- **Task goal**: Reproduce the whole listing, keeping every character the same.

- **Input data**:
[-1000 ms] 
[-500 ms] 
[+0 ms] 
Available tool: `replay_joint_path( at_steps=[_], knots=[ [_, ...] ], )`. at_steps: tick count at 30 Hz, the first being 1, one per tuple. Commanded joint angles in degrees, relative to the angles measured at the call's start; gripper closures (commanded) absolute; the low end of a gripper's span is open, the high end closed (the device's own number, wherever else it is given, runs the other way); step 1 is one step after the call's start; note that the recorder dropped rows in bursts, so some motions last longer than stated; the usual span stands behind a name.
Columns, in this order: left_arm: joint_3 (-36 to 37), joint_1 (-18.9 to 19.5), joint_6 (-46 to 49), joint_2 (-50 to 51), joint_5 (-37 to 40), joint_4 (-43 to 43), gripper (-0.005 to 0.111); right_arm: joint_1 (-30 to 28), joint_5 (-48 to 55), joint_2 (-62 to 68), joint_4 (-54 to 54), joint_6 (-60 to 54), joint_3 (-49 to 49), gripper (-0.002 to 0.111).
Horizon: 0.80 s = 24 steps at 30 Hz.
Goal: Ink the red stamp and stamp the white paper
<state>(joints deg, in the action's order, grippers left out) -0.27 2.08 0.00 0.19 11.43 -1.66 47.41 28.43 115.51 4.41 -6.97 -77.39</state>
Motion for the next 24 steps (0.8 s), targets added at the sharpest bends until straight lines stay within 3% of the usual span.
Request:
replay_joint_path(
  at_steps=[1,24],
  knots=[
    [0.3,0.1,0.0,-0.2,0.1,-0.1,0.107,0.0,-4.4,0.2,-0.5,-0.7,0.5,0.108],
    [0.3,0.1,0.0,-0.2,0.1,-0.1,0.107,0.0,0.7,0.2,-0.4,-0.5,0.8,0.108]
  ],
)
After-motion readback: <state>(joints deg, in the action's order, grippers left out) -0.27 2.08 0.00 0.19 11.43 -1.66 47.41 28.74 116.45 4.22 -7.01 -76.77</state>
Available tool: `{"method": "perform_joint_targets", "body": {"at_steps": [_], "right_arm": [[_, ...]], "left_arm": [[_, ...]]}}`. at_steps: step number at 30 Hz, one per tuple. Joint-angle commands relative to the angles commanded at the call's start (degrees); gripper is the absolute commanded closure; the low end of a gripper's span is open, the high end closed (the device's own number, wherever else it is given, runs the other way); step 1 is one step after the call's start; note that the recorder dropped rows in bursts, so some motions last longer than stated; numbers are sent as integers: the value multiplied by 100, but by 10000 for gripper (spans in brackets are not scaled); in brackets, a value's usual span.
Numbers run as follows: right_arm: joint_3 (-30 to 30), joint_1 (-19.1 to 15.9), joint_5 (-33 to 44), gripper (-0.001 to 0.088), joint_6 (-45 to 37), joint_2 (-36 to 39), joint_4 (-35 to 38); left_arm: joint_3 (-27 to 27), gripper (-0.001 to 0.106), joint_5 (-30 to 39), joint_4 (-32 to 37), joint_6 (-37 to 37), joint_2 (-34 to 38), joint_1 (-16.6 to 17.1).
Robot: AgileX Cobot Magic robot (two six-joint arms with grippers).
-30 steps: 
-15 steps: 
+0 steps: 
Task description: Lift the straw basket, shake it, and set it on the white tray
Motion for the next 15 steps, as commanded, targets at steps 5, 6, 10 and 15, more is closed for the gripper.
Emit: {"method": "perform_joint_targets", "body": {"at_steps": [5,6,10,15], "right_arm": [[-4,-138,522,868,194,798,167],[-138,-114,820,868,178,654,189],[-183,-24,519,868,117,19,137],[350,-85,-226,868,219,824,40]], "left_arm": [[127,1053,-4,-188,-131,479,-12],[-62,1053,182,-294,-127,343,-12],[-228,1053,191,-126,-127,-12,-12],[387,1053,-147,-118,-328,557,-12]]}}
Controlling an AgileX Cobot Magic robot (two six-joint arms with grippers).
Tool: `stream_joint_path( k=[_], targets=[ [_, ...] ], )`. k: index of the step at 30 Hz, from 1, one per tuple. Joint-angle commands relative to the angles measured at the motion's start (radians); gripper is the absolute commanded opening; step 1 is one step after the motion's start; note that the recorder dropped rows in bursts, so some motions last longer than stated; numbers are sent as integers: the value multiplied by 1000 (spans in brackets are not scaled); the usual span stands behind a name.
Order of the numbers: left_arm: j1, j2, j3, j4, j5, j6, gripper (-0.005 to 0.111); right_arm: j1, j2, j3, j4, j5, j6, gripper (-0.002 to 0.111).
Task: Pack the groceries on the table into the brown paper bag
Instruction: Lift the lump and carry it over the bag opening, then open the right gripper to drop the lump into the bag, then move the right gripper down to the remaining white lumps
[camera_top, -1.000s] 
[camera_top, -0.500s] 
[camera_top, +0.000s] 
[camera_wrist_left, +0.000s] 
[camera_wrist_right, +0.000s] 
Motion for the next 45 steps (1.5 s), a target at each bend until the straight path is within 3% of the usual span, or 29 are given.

- **Solved problem**:
[-1000 ms] 
[-500 ms] 
[+0 ms] 
Available tool: `replay_joint_path( at_steps=[_], knots=[ [_, ...] ], )`. at_steps: tick count at 30 Hz, the first being 1, one per tuple. Commanded joint angles in degrees, relative to the angles measured at the call's start; gripper closures (commanded) absolute; the low end of a gripper's span is open, the high end closed (the device's own number, wherever else it is given, runs the other way); step 1 is one step after the call's start; note that the recorder dropped rows in bursts, so some motions last longer than stated; the usual span stands behind a name.
Columns, in this order: left_arm: joint_3 (-36 to 37), joint_1 (-18.9 to 19.5), joint_6 (-46 to 49), joint_2 (-50 to 51), joint_5 (-37 to 40), joint_4 (-43 to 43), gripper (-0.005 to 0.111); right_arm: joint_1 (-30 to 28), joint_5 (-48 to 55), joint_2 (-62 to 68), joint_4 (-54 to 54), joint_6 (-60 to 54), joint_3 (-49 to 49), gripper (-0.002 to 0.111).
Horizon: 0.80 s = 24 steps at 30 Hz.
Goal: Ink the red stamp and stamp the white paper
<state>(joints deg, in the action's order, grippers left out) -0.27 2.08 0.00 0.19 11.43 -1.66 47.41 28.43 115.51 4.41 -6.97 -77.39</state>
Motion for the next 24 steps (0.8 s), targets added at the sharpest bends until straight lines stay within 3% of the usual span.
Request:
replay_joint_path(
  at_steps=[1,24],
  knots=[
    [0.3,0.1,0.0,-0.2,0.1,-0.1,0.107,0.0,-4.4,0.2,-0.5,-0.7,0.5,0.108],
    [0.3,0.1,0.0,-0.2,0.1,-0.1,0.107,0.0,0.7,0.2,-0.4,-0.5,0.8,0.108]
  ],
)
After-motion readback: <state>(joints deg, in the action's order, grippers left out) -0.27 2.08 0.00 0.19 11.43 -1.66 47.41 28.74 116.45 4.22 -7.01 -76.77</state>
Available tool: `{"method": "perform_joint_targets", "body": {"at_steps": [_], "right_arm": [[_, ...]], "left_arm": [[_, ...]]}}`. at_steps: step number at 30 Hz, one per tuple. Joint-angle commands relative to the angles commanded at the call's start (degrees); gripper is the absolute commanded closure; the low end of a gripper's span is open, the high end closed (the device's own number, wherever else it is given, runs the other way); step 1 is one step after the call's start; note that the recorder dropped rows in bursts, so some motions last longer than stated; numbers are sent as integers: the value multiplied by 100, but by 10000 for gripper (spans in brackets are not scaled); in brackets, a value's usual span.
Numbers run as follows: right_arm: joint_3 (-30 to 30), joint_1 (-19.1 to 15.9), joint_5 (-33 to 44), gripper (-0.001 to 0.088), joint_6 (-45 to 37), joint_2 (-36 to 39), joint_4 (-35 to 38); left_arm: joint_3 (-27 to 27), gripper (-0.001 to 0.106), joint_5 (-30 to 39), joint_4 (-32 to 37), joint_6 (-37 to 37), joint_2 (-34 to 38), joint_1 (-16.6 to 17.1).
Robot: AgileX Cobot Magic robot (two six-joint arms with grippers).
-30 steps: 
-15 steps: 
+0 steps: 
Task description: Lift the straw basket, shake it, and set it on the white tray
Motion for the next 15 steps, as commanded, targets at steps 5, 6, 10 and 15, more is closed for the gripper.
Emit: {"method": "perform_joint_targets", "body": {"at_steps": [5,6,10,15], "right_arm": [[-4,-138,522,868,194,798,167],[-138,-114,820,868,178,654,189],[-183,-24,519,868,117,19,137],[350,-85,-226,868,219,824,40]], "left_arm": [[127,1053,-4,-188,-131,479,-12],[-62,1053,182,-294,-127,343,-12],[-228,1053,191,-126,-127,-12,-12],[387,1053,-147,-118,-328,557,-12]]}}
Controlling an AgileX Cobot Magic robot (two six-joint arms with grippers).
Tool: `stream_joint_path( k=[_], targets=[ [_, ...] ], )`. k: index of the step at 30 Hz, from 1, one per tuple. Joint-angle commands relative to the angles measured at the motion's start (radians); gripper is the absolute commanded opening; step 1 is one step after the motion's start; note that the recorder dropped rows in bursts, so some motions last longer than stated; numbers are sent as integers: the value multiplied by 1000 (spans in brackets are not scaled); the usual span stands behind a name.
Order of the numbers: left_arm: j1, j2, j3, j4, j5, j6, gripper (-0.005 to 0.111); right_arm: j1, j2, j3, j4, j5, j6, gripper (-0.002 to 0.111).
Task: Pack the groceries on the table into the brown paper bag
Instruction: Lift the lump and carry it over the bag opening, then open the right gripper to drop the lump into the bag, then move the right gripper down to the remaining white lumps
[camera_top, -1.000s] 
[camera_top, -0.500s] 
[camera_top, +0.000s] 
[camera_wrist_left, +0.000s] 
[camera_wrist_right, +0.000s] 
Motion for the next 45 steps (1.5 s), a target at each bend until the straight path is within 3% of the usual span, or 29 are given.

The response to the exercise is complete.